Use this lesson to understand GROUP BY with ROLLUP / GROUPING SETS with practical syntax and examples.

Concept Overview

When you build reporting queries, you often want subtotals and grand totals alongside the “leaf” groups. PostgreSQL supports advanced grouping constructs that let you generate these totals in a single query:

  • ROLLUP (...) - hierarchical subtotals in a specific order
  • GROUPING SETS (...) - explicit control over which grouping levels to produce
  • CUBE (...) - all combinations of grouping columns (use carefully)

Why is it important?

  • Reporting output: subtotal rows reduce the need for multiple queries
  • Correctness: totals are computed from the same filtered dataset as the leaf rows
  • Maintainability: grouping sets keep “levels” explicit and avoid copy/paste unions

Where does it fit?

These constructs extend GROUP BY. They are usually paired with aggregate functions, and often with GROUPING() to label subtotal/total rows without confusing them with real NULL data.


Syntax & Rules

Core Syntax

-- ROLLUP: leaf -> subtotal -> grand total
SELECT a, b, SUM(v)
FROM t
GROUP BY ROLLUP (a, b);

-- GROUPING SETS: explicit levels
SELECT a, b, SUM(v)
FROM t
GROUP BY GROUPING SETS ((a, b), (a), ());

-- CUBE: all combinations
SELECT a, b, SUM(v)
FROM t
GROUP BY CUBE (a, b);

Available Options / Parameters

ConstructWhat it producesNotes
ROLLUP(a, b)(a,b), (a), ()hierarchical totals in order
GROUPING SETS(...)exactly the sets you listbest for custom report levels
CUBE(a, b)(a,b), (a), (b), ()grows quickly as you add columns
GROUPING(col)1 if col is “rolled up”use to label subtotal rows

Key Rules and Considerations

  • Subtotal rows often contain NULL in grouping columns. That NULL can mean “subtotal”, not “real NULL data”.
  • Use GROUPING(col) to tell the difference.
  • Sort order is important for report readability.
  • Filter with WHERE before grouping so every total uses the same population.

Step-by-Step Examples

Example 1: Subtotals and Grand Total with ROLLUP (Beginner)

CREATE TABLE sales (
sale_id bigint GENERATED ALWAYS AS IDENTITY PRIMARY KEY,
region text NOT NULL,
product_line text NOT NULL,
revenue numeric(12,2) NOT NULL CHECK (revenue >= 0)
);

INSERT INTO sales (region, product_line, revenue) VALUES
('EU', 'Hardware', 45000.00),
('EU', 'Software', 61000.00),
('US', 'Hardware', 72000.00),
('US', 'Software', 34000.00);

SELECT
region,
product_line,
SUM(revenue) AS revenue
FROM sales
GROUP BY ROLLUP (region, product_line)
ORDER BY region NULLS LAST, product_line NULLS LAST;

Expected output:

 region | product_line | revenue
--------+--------------+----------
EU | Hardware | 45000.00
EU | Software | 61000.00
EU | | 106000.00
US | Hardware | 72000.00
US | Software | 34000.00
US | | 106000.00
| | 212000.00
(7 rows)

Explanation:

  • (region, product_line) rows are leaf groups.
  • (region, NULL) rows are subtotals per region.
  • (NULL, NULL) is the grand total.

Example 2: Label Totals Safely with GROUPING() (Intermediate)

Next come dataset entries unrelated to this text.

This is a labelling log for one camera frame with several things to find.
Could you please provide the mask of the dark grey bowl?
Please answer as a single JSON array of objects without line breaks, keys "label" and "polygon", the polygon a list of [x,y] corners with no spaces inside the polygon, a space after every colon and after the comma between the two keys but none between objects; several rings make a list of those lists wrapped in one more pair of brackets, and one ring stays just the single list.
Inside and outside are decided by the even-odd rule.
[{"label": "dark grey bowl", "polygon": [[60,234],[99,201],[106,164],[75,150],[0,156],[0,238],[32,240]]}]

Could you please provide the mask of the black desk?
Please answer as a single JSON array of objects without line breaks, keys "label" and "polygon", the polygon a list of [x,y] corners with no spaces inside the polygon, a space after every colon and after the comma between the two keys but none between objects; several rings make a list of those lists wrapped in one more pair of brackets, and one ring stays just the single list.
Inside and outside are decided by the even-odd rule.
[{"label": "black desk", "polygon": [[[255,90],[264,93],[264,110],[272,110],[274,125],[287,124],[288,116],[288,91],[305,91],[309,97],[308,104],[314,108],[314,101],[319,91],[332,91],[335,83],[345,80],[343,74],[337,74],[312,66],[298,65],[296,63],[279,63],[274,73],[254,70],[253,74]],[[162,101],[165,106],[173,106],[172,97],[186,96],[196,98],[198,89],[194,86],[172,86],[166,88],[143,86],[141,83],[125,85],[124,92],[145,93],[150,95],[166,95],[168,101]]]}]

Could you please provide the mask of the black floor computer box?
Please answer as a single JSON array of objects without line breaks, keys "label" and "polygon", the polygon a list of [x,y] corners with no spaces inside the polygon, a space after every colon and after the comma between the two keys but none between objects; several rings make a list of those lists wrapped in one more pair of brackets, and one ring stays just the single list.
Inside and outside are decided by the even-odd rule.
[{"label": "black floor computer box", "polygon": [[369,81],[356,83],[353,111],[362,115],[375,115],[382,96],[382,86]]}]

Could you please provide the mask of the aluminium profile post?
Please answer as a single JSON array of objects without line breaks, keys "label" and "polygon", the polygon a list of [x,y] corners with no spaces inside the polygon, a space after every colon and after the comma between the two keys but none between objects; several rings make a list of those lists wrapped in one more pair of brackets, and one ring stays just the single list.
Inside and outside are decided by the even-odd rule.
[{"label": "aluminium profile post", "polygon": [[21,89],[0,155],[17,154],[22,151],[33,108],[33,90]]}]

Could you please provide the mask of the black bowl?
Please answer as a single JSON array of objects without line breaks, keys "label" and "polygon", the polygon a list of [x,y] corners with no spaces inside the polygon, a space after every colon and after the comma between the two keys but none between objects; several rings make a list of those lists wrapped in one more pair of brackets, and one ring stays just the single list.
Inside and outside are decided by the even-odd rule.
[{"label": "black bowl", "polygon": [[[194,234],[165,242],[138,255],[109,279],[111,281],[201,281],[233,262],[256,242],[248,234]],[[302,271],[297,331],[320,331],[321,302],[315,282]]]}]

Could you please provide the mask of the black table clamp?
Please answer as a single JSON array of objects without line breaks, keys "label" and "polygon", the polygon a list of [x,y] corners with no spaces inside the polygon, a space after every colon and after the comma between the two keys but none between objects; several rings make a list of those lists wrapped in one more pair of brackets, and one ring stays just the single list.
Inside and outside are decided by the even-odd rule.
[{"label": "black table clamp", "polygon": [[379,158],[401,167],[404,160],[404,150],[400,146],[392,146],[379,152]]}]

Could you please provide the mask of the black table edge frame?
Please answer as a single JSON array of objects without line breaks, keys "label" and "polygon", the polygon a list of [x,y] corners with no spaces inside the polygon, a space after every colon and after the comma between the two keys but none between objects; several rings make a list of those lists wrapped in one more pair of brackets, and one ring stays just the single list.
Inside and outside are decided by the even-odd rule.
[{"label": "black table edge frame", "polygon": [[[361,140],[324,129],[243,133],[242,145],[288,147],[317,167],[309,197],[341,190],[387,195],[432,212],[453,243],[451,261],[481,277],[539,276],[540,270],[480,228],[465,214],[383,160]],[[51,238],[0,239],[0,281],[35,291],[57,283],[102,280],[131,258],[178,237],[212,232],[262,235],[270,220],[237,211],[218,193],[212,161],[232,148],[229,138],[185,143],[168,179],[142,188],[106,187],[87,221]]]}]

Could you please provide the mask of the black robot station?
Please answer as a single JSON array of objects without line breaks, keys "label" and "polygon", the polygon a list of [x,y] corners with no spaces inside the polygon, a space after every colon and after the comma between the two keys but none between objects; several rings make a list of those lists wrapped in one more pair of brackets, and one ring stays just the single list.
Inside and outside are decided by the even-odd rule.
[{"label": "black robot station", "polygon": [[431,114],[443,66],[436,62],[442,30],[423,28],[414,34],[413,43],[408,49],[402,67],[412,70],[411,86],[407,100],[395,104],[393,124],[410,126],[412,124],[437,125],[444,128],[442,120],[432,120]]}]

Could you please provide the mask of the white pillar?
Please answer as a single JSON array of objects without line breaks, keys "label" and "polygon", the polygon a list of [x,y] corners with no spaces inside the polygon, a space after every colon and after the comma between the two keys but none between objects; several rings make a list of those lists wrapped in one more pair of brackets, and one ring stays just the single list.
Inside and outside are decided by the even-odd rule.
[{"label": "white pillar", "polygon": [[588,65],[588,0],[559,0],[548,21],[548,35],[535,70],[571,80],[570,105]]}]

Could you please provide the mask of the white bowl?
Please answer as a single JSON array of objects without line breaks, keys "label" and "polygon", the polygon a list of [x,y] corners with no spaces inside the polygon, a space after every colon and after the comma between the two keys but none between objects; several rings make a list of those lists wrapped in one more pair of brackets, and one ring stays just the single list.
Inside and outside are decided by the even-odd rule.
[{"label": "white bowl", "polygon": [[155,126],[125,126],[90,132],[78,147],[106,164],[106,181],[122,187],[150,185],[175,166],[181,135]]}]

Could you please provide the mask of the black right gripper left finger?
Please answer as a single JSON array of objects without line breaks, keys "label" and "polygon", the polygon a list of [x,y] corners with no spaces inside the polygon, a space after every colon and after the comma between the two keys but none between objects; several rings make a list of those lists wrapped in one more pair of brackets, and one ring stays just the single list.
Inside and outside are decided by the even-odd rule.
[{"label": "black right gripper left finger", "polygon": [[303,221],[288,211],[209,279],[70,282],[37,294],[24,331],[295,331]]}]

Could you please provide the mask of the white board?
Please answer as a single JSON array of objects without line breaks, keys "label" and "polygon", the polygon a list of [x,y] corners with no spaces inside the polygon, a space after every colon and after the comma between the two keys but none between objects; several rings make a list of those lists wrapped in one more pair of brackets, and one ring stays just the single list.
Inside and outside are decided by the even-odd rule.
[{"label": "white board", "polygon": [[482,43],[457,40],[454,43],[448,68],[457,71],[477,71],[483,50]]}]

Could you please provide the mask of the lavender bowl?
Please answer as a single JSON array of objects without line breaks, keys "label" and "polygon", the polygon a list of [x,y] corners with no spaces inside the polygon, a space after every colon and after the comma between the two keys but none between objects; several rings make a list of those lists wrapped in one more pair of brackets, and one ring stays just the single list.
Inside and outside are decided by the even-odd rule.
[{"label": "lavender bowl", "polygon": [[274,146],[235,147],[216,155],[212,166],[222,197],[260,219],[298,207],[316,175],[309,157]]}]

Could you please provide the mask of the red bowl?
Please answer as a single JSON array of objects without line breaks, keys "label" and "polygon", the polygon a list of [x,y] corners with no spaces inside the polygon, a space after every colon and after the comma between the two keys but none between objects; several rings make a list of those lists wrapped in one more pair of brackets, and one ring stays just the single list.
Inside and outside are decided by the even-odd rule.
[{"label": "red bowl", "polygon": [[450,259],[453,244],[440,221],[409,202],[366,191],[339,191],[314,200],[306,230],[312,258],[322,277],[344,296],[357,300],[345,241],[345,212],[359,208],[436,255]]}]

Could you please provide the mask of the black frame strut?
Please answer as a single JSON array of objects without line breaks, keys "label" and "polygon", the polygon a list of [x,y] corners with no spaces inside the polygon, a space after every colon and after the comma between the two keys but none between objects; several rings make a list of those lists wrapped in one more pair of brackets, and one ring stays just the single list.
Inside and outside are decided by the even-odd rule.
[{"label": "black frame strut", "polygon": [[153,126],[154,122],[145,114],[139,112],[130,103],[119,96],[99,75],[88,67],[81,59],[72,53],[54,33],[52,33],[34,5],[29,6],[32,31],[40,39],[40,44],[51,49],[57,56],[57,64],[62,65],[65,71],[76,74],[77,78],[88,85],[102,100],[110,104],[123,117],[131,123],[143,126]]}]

If region or product_line could be NULL in real data, you must not treat NULL as automatically meaning “subtotal”. Use GROUPING() to detect rollup rows.

SELECT
CASE
WHEN GROUPING(region) = 1 THEN 'ALL_REGIONS'
ELSE region
END AS region,
CASE
WHEN GROUPING(product_line) = 1 AND GROUPING(region) = 0 THEN 'REGION_SUBTOTAL'
WHEN GROUPING(product_line) = 1 AND GROUPING(region) = 1 THEN 'GRAND_TOTAL'
ELSE product_line
END AS product_line,
SUM(revenue) AS revenue
FROM sales
GROUP BY ROLLUP (region, product_line)
ORDER BY
GROUPING(region), region,
GROUPING(product_line), product_line;

Expected output:

 region       | product_line     | revenue
--------------+------------------+----------
EU | Hardware | 45000.00
EU | Software | 61000.00
EU | REGION_SUBTOTAL | 106000.00
US | Hardware | 72000.00
US | Software | 34000.00
US | REGION_SUBTOTAL | 106000.00
ALL_REGIONS | GRAND_TOTAL | 212000.00
(7 rows)

Explanation:

  • GROUPING(col) = 1 means the column value is introduced by rollup (subtotal/total), not original data.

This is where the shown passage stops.